I have a large dataframe that looks like this:
df_large = pl.DataFrame({'x':['h1','h2','h2','h3'],
'y':[1,2,3,4],
'ind1':['0/0','1/0','1/1','0/1'],
'ind2':['0/1','0/2','1/1','0/0'] }).lazy()
df_large.collect()
| x | y | ind_1 | ind_2 |
|_______|_______|_______|_________|
| "h1" | 1 | "0/0" | '0/1' |
| "h2" | 2 | "1/0" | '0/2' |
| "h2" | 3 | "1/1" | '1/1' |
| "h3" | 4 | "0/1" | '0/0' |
df_large contains coordinates [x (str), y (int)] and string values for many individuals [ind_1,ind_2,...]. It is very large, so I have to read the CSV file as a lazy dataframe.

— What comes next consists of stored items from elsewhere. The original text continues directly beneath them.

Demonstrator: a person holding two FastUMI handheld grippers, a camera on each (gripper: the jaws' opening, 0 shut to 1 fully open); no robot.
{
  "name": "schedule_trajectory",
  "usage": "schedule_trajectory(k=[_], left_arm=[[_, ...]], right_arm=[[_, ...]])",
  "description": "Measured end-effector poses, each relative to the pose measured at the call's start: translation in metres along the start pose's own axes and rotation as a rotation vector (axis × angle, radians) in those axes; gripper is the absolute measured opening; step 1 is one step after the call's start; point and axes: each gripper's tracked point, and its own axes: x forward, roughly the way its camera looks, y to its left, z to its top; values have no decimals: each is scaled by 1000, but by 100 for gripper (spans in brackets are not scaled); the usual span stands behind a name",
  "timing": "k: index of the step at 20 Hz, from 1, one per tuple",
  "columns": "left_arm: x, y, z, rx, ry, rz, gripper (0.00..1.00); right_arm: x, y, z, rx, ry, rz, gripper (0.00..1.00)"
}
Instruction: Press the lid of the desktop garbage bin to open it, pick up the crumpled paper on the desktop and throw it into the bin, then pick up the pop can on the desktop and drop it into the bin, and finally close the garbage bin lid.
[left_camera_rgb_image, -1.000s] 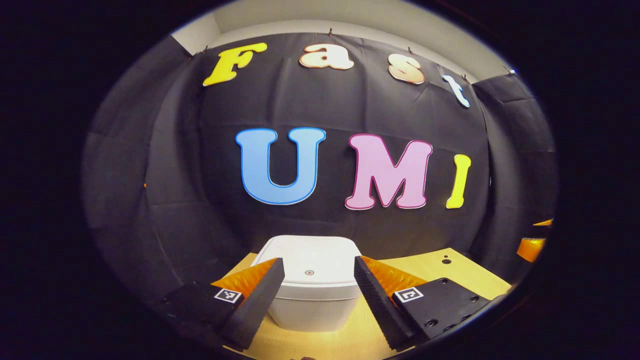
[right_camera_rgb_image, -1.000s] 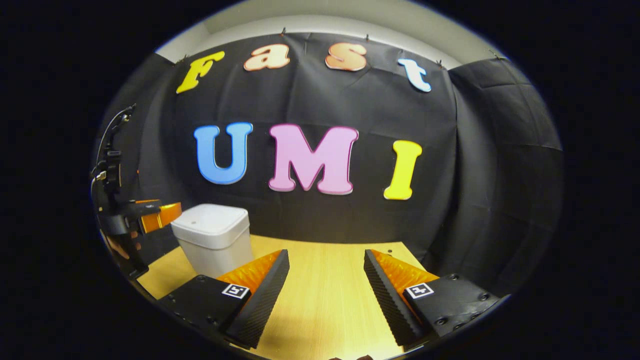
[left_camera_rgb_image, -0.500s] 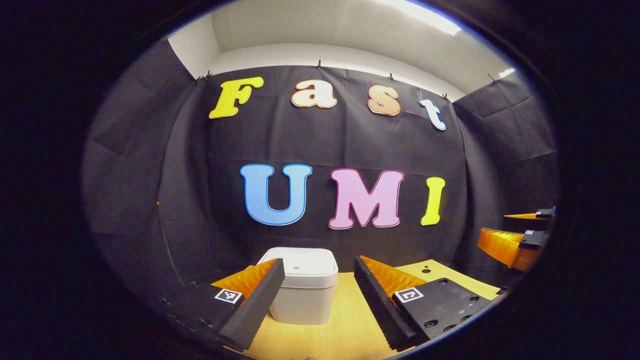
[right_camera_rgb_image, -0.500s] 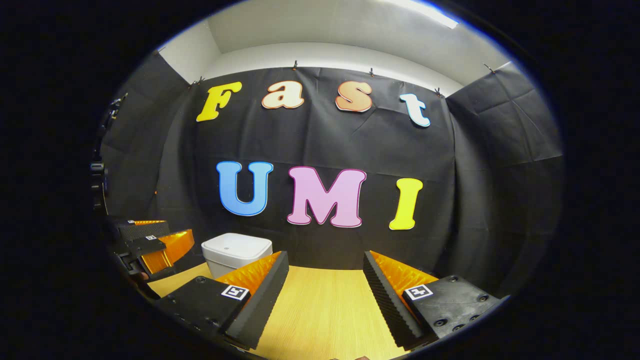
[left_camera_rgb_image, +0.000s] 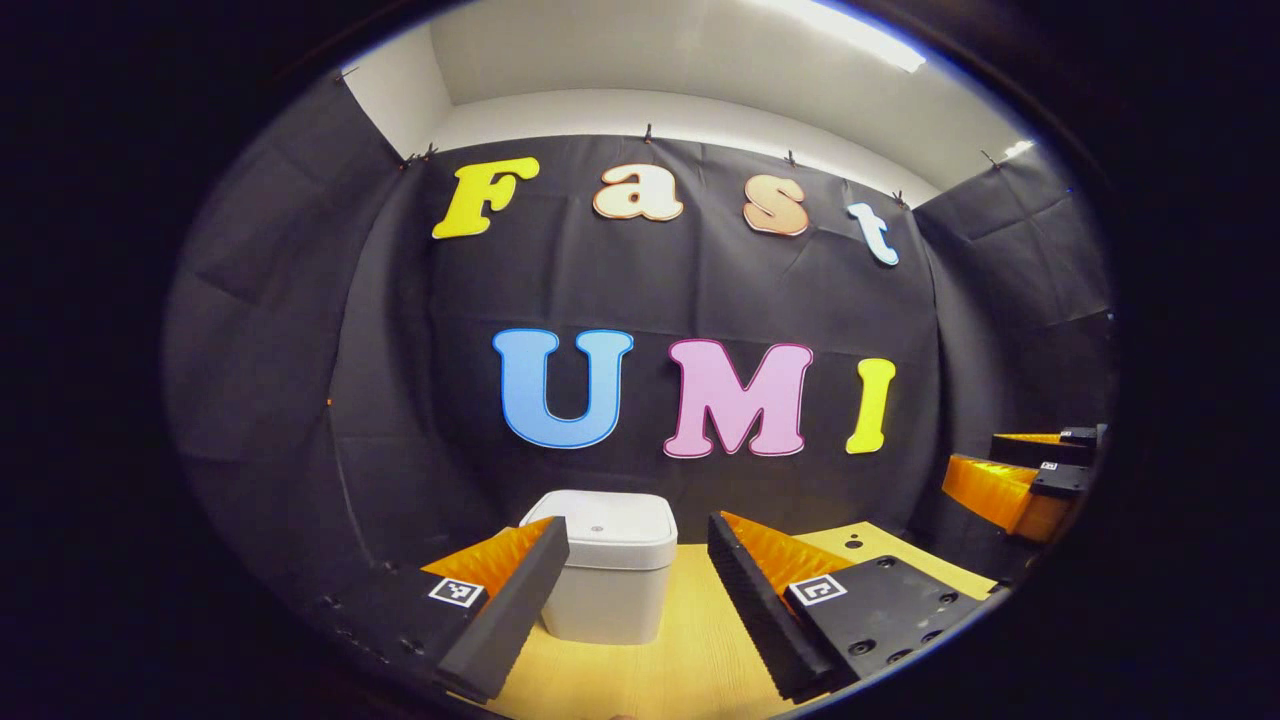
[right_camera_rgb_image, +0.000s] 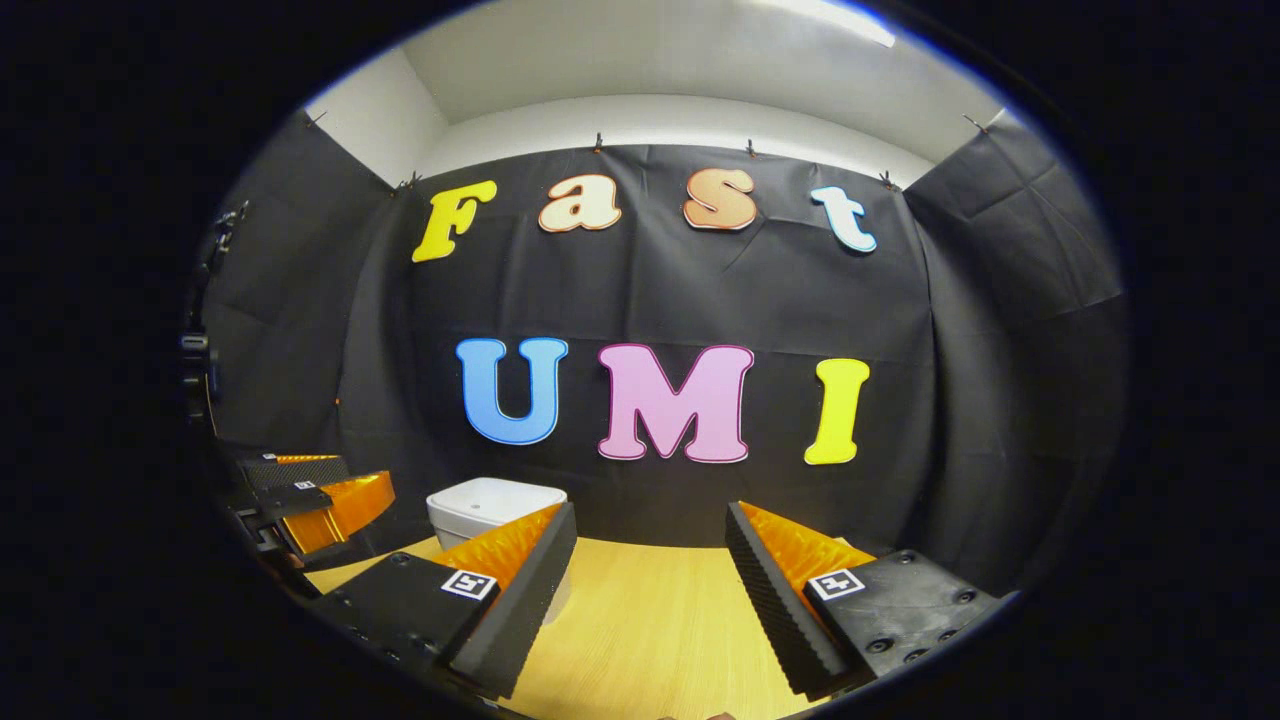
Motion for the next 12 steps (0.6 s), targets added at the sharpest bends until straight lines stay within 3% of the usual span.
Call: schedule_trajectory(k=[6,7,8,12], left_arm=[[5,-3,14,0,-45,-7,95],[6,-5,14,1,-46,-19,95],[6,-5,14,2,-45,-31,95],[12,1,8,2,-41,-36,95]], right_arm=[[0,-13,2,-20,-32,-29,96],[1,-13,0,-19,-27,-34,100],[2,-13,0,-23,-27,-42,96],[4,-8,3,-44,-45,-61,96]])
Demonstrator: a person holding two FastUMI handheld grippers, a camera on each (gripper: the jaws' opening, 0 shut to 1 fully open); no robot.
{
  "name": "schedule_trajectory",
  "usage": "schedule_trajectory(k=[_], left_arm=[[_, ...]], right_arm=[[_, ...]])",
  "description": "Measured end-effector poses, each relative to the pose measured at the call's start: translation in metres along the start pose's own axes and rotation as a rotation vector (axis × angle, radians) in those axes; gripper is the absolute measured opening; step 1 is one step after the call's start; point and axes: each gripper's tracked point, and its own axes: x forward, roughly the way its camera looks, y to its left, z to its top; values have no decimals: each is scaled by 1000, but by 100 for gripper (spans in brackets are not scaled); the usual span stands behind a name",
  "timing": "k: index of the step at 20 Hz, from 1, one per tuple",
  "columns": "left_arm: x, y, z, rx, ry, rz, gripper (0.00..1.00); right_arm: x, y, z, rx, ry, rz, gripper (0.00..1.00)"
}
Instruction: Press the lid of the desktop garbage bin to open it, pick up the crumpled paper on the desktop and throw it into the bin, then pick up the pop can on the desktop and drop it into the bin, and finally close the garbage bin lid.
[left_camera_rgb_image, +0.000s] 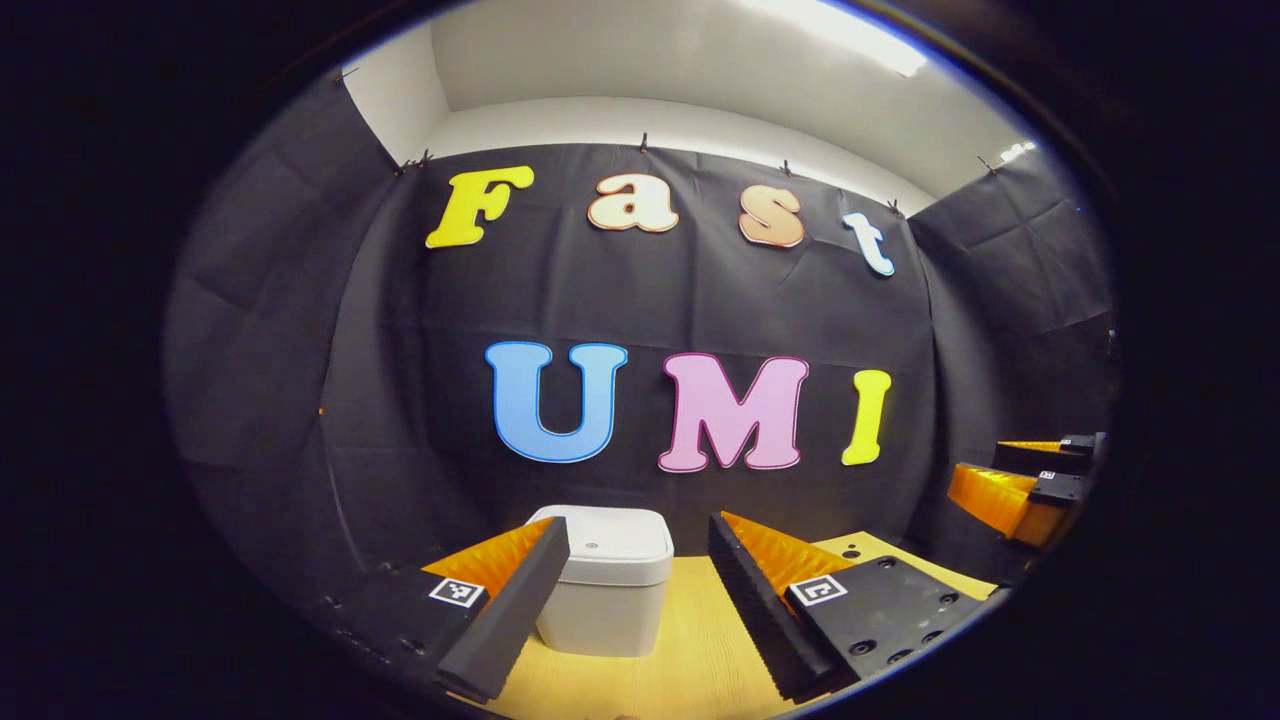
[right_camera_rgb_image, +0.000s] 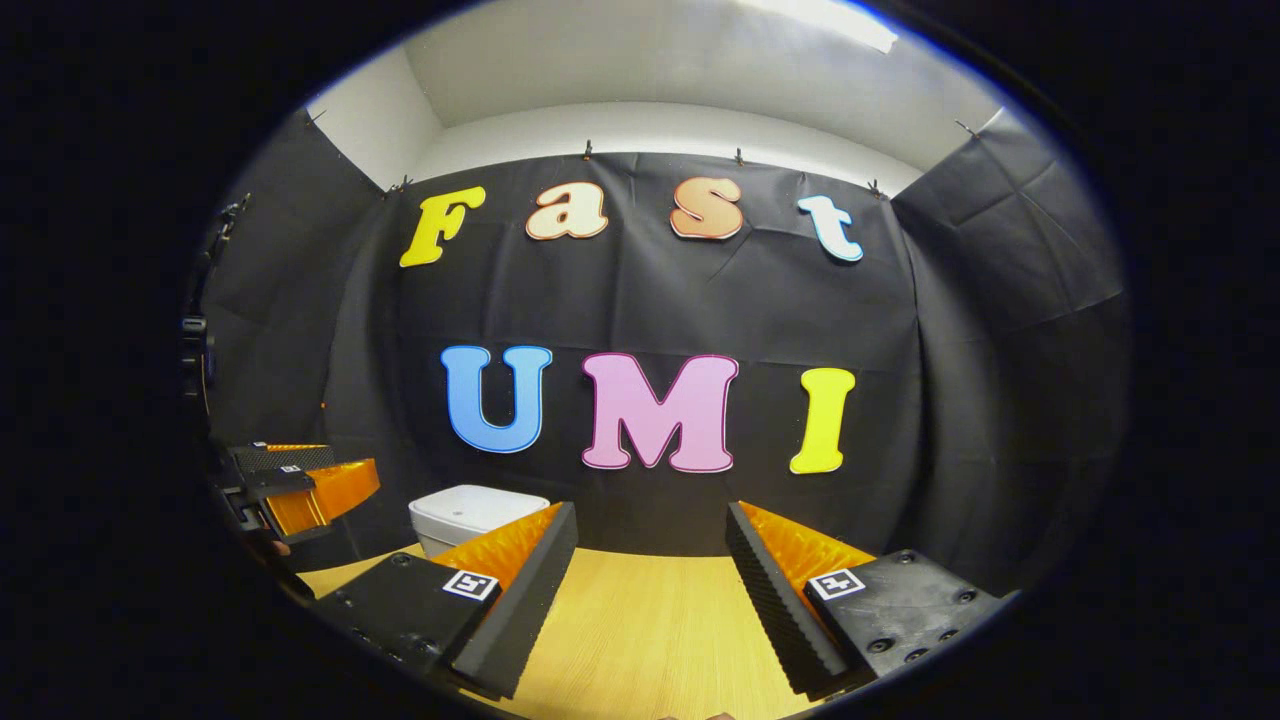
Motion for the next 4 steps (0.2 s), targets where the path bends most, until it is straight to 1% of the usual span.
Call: schedule_trajectory(k=[1,4], left_arm=[[0,5,-1,-5,-2,11,95],[2,5,-6,-26,3,8,95]], right_arm=[[0,3,-1,-4,2,-1,96],[-1,7,-4,-12,10,-5,96]])
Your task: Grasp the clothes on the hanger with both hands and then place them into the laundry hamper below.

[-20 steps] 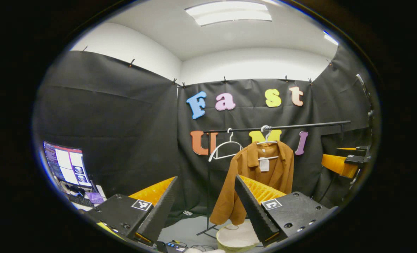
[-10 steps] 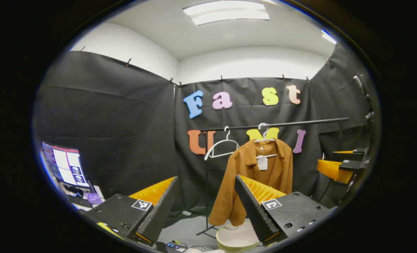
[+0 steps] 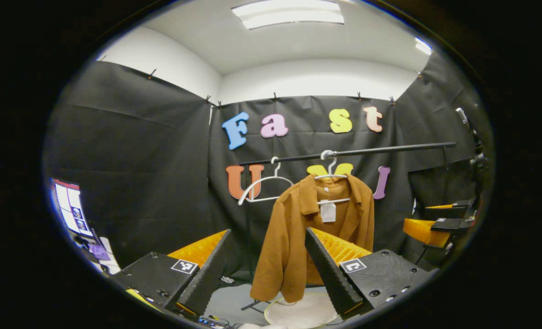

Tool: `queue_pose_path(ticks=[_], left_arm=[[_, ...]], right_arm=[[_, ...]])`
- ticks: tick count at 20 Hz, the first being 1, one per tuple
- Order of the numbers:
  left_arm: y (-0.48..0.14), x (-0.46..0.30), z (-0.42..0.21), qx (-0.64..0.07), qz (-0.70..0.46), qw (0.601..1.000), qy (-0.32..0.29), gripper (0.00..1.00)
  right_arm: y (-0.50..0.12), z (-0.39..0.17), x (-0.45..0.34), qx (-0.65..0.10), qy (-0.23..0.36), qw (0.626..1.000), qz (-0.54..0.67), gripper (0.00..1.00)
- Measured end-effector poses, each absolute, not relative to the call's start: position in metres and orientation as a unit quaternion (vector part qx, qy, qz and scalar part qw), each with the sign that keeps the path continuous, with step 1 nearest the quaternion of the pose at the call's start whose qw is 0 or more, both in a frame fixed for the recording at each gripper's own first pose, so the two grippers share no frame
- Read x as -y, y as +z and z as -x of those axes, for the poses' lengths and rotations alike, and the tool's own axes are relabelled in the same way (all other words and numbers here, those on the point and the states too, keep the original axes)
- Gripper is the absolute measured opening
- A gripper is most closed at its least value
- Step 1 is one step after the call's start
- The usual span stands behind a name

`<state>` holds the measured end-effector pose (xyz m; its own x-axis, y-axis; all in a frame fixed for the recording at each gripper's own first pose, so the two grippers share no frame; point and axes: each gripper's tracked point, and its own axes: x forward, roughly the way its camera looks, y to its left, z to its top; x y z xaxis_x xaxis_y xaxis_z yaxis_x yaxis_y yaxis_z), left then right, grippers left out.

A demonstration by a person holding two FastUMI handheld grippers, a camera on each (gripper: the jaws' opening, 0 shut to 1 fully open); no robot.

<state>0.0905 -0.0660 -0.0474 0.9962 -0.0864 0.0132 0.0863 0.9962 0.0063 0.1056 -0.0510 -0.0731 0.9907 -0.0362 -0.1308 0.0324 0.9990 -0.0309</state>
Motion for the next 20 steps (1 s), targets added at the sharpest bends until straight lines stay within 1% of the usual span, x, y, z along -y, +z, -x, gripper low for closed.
queue_pose_path(ticks=[4,5,7,8,10,15,16,17,18,19,20], left_arm=[[-0.073,0.119,-0.147,0.0,0.013,0.998,-0.068,0.98],[-0.077,0.132,-0.162,-0.002,0.022,0.997,-0.073,1.0],[-0.085,0.151,-0.195,-0.003,0.031,0.996,-0.078,0.98],[-0.088,0.16,-0.212,-0.006,0.037,0.996,-0.079,1.0],[-0.093,0.176,-0.245,-0.01,0.045,0.996,-0.08,1.0],[-0.088,0.192,-0.311,0.005,0.021,0.999,-0.05,1.0],[-0.09,0.191,-0.323,0.005,0.013,0.999,-0.038,0.98],[-0.092,0.189,-0.332,0.005,0.008,1.0,-0.022,1.0],[-0.095,0.185,-0.341,0.004,0.005,1.0,-0.009,1.0],[-0.099,0.182,-0.348,0.001,0.001,1.0,0.004,0.93],[-0.102,0.178,-0.354,-0.001,-0.005,1.0,0.013,1.0]], right_arm=[[-0.088,-0.173,0.076,-0.07,-0.01,0.997,0.007,1.0],[-0.091,-0.193,0.082,-0.071,-0.007,0.997,0.008,1.0],[-0.095,-0.23,0.093,-0.071,0.001,0.997,0.013,1.0],[-0.096,-0.249,0.098,-0.071,0.003,0.997,0.017,1.0],[-0.1,-0.284,0.104,-0.074,0.01,0.997,0.015,1.0],[-0.101,-0.349,0.102,-0.071,0.037,0.997,0.007,1.0],[-0.103,-0.358,0.103,-0.072,0.034,0.997,0.01,1.0],[-0.105,-0.365,0.107,-0.075,0.028,0.997,0.012,1.0],[-0.106,-0.372,0.109,-0.075,0.023,0.997,0.009,1.0],[-0.106,-0.377,0.108,-0.075,0.025,0.997,0.001,1.0],[-0.107,-0.383,0.105,-0.076,0.026,0.997,-0.007,1.0]])
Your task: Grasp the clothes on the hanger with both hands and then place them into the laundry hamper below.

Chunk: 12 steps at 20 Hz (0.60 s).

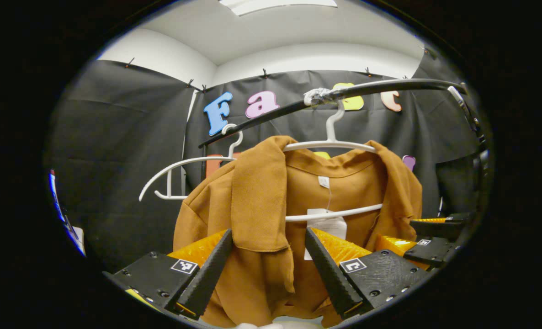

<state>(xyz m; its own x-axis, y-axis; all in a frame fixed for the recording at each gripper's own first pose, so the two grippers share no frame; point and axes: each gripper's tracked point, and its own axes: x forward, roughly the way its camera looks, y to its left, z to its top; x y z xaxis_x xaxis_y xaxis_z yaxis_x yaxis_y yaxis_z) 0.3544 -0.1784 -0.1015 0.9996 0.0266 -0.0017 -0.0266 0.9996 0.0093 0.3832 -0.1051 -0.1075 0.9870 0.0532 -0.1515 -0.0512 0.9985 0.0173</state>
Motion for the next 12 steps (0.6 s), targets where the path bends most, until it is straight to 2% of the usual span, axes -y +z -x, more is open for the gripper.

Additionally, I have a small dataframe that looks like this:
df_rep = pl.DataFrame({'x':['h1','h2','h2'],
'y':[1,2,2],
'ind':['ind1','ind1','ind2']})
df_rep
| x | y | indvs |
|_______|_______|_________|
| "h1" | 1 | "ind_1" |
| "h2" | 2 | "ind_1" |
| "h2" | 2 | "ind_2" |
I need to mutate the values for the columns ind_k in df_large when they appears on df_rep.
I did the following code for that:
for row in df_rep.iter_rows():
df_large = df_large.with_columns(
pl.when(pl.col('x') == row[0],
pl.col('y') == row[1])
.then(pl.col(row[2]).str.replace_all('(.)/(.)','./.'))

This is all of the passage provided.